╭─ Given material
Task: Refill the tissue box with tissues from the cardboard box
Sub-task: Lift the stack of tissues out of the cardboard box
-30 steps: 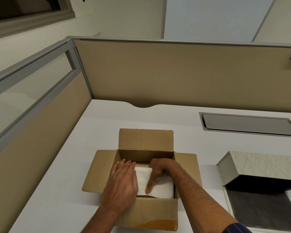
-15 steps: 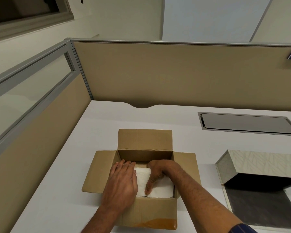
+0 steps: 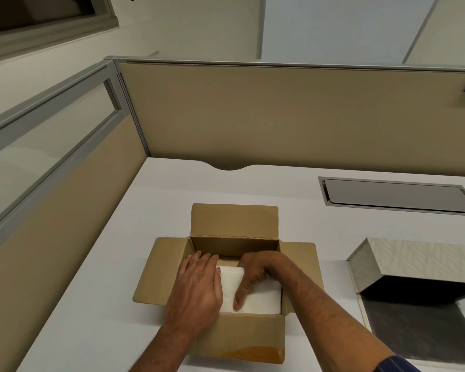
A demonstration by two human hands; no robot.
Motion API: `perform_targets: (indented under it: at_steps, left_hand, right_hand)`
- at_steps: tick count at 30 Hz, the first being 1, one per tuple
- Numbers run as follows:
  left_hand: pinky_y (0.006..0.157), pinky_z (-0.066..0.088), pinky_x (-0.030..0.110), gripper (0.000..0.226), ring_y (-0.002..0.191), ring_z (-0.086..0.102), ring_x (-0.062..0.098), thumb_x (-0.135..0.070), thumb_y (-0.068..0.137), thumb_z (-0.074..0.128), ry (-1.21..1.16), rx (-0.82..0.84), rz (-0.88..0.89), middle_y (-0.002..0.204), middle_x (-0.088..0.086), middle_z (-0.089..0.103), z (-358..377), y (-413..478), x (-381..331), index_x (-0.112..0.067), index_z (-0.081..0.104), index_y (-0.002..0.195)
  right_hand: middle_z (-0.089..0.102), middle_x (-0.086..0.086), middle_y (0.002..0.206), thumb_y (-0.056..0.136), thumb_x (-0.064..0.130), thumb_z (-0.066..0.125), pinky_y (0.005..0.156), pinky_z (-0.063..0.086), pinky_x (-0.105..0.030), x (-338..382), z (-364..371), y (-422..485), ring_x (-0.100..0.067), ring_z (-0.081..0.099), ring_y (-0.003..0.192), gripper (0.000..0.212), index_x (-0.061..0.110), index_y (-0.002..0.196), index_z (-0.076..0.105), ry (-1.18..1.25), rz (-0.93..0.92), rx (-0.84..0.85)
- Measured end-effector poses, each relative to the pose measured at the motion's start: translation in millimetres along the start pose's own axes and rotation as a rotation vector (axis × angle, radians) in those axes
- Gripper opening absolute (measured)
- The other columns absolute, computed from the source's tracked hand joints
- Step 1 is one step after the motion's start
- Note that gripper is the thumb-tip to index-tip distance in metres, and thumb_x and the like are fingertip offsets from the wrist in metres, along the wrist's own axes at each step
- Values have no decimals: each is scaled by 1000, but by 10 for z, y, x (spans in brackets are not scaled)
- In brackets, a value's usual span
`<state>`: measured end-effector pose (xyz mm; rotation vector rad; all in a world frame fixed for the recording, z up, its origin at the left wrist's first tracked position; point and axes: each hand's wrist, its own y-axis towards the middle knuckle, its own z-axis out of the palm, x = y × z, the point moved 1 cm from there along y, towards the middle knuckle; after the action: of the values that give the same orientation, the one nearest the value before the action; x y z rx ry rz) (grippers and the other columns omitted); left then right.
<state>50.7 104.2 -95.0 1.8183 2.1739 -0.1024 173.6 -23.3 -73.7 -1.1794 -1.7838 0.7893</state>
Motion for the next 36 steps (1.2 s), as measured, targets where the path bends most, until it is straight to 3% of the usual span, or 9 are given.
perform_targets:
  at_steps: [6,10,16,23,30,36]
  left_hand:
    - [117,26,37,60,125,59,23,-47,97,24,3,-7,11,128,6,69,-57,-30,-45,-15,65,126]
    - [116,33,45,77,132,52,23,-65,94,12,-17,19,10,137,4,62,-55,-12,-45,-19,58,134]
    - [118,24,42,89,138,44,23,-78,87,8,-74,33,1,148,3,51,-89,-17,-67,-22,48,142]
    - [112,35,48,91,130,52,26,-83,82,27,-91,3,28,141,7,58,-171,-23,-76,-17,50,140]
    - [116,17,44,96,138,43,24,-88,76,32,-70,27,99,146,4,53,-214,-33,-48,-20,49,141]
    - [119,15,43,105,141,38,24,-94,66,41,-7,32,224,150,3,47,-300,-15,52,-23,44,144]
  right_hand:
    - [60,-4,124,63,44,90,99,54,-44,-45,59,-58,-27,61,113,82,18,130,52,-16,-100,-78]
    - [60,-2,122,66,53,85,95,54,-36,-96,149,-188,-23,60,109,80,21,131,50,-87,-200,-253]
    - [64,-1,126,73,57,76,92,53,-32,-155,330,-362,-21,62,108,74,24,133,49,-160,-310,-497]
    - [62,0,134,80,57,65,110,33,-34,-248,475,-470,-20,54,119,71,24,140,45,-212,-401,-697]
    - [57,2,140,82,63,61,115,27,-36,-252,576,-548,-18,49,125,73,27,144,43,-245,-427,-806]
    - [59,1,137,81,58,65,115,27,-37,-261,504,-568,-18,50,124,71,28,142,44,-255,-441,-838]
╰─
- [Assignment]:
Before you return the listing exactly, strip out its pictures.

- [Written answer]:
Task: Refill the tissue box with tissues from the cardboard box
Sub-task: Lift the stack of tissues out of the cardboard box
-30 steps: 
-15 steps: 
+0 steps: 
A demonstration by two human hands; no robot.
Motion API: `perform_targets: (indented under it: at_steps, left_hand, right_hand)`
- at_steps: tick count at 30 Hz, the first being 1, one per tuple
- Numbers run as follows:
  left_hand: pinky_y (0.006..0.157), pinky_z (-0.066..0.088), pinky_x (-0.030..0.110), gripper (0.000..0.226), ring_y (-0.002..0.191), ring_z (-0.086..0.102), ring_x (-0.062..0.098), thumb_x (-0.135..0.070), thumb_y (-0.068..0.137), thumb_z (-0.074..0.128), ry (-1.21..1.16), rx (-0.82..0.84), rz (-0.88..0.89), middle_y (-0.002..0.204), middle_x (-0.088..0.086), middle_z (-0.089..0.103), z (-358..377), y (-413..478), x (-381..331), index_x (-0.112..0.067), index_z (-0.081..0.104), index_y (-0.002..0.195)
  right_hand: middle_z (-0.089..0.102), middle_x (-0.086..0.086), middle_y (0.002..0.206), thumb_y (-0.056..0.136), thumb_x (-0.064..0.130), thumb_z (-0.066..0.125), pinky_y (0.005..0.156), pinky_z (-0.063..0.086), pinky_x (-0.105..0.030), x (-338..382), z (-364..371), y (-422..485), ring_x (-0.100..0.067), ring_z (-0.081..0.099), ring_y (-0.003..0.192), gripper (0.000..0.212), index_x (-0.061..0.110), index_y (-0.002..0.196), index_z (-0.076..0.105), ry (-1.18..1.25), rz (-0.93..0.92), rx (-0.84..0.85)
- Measured end-effector poses, each relative to the pose measured at the motion's start: translation in millimetres along the start pose's own axes and rotation as a rotation vector (axis × angle, radians) in those axes
- Gripper opening absolute (measured)
- The other columns absolute, computed from the source's tracked hand joints
- Step 1 is one step after the motion's start
- Note that gripper is the thumb-tip to index-tip distance in metres, and thumb_x and the like are fingertip offsets from the wrist in metres, along the wrist's own axes at each step
- Values have no decimals: each is scaled by 1000, but by 10 for z, y, x (spans in brackets are not scaled)
- In brackets, a value's usual span
`<state>`: measured end-effector pose (xyz mm; rotation vector rad; all in a world frame fixed for the recording, z up, its origin at the left wrist's first tracked position; point and axes: each hand's wrist, its own y-axis towards the middle knuckle, its own z-axis out of the palm, x = y × z, the point moved 1 cm from there along y, towards the middle knuckle; after the action: of the values that give the same orientation, the one nearest the value before the action; x y z rx ry rz) (grippers and the other columns omitted); left then right.
<state>50.7 104.2 -95.0 1.8183 2.1739 -0.1024 173.6 -23.3 -73.7 -1.1794 -1.7838 0.7893</state>
Motion for the next 36 steps (1.2 s), as measured, targets where the path bends most, until it is straight to 3% of the usual span, or 9 are given.
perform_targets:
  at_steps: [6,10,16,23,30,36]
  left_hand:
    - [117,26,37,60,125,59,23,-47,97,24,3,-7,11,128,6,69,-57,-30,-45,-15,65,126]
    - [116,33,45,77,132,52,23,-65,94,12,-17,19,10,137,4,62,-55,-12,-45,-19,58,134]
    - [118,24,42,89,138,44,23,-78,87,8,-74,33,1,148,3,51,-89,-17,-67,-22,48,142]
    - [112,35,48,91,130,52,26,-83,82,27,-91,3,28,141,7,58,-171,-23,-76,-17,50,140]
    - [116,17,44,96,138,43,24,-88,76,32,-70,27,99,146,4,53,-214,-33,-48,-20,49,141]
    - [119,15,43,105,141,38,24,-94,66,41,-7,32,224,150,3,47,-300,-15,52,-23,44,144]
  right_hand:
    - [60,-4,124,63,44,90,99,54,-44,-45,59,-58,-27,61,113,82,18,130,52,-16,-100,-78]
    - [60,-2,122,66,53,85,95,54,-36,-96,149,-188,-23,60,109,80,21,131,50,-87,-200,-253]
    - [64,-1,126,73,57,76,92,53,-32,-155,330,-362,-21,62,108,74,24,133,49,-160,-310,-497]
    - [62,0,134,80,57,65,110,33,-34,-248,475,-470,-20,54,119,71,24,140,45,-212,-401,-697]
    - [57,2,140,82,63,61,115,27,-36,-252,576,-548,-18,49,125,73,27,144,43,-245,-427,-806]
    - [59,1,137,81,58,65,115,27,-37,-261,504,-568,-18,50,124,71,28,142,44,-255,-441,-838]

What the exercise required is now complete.